[DATA BELOW Boundary: Start]

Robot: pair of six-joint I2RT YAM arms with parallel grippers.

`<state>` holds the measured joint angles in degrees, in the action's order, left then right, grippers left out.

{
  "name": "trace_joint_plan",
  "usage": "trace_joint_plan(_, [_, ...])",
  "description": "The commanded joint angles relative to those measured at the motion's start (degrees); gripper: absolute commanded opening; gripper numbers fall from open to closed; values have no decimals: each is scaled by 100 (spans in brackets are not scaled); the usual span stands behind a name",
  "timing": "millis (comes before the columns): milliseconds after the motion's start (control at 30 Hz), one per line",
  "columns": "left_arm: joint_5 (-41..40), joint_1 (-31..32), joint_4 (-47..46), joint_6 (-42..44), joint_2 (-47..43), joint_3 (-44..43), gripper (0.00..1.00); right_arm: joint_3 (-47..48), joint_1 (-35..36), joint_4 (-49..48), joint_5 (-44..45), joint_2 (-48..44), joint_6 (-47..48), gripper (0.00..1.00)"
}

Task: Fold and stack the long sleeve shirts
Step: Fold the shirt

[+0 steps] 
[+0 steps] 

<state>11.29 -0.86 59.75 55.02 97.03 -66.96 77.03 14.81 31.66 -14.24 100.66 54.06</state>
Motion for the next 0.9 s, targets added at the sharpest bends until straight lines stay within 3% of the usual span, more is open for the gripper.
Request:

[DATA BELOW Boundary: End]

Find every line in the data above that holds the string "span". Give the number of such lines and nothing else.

| RESPONSE TO THE TASK |
2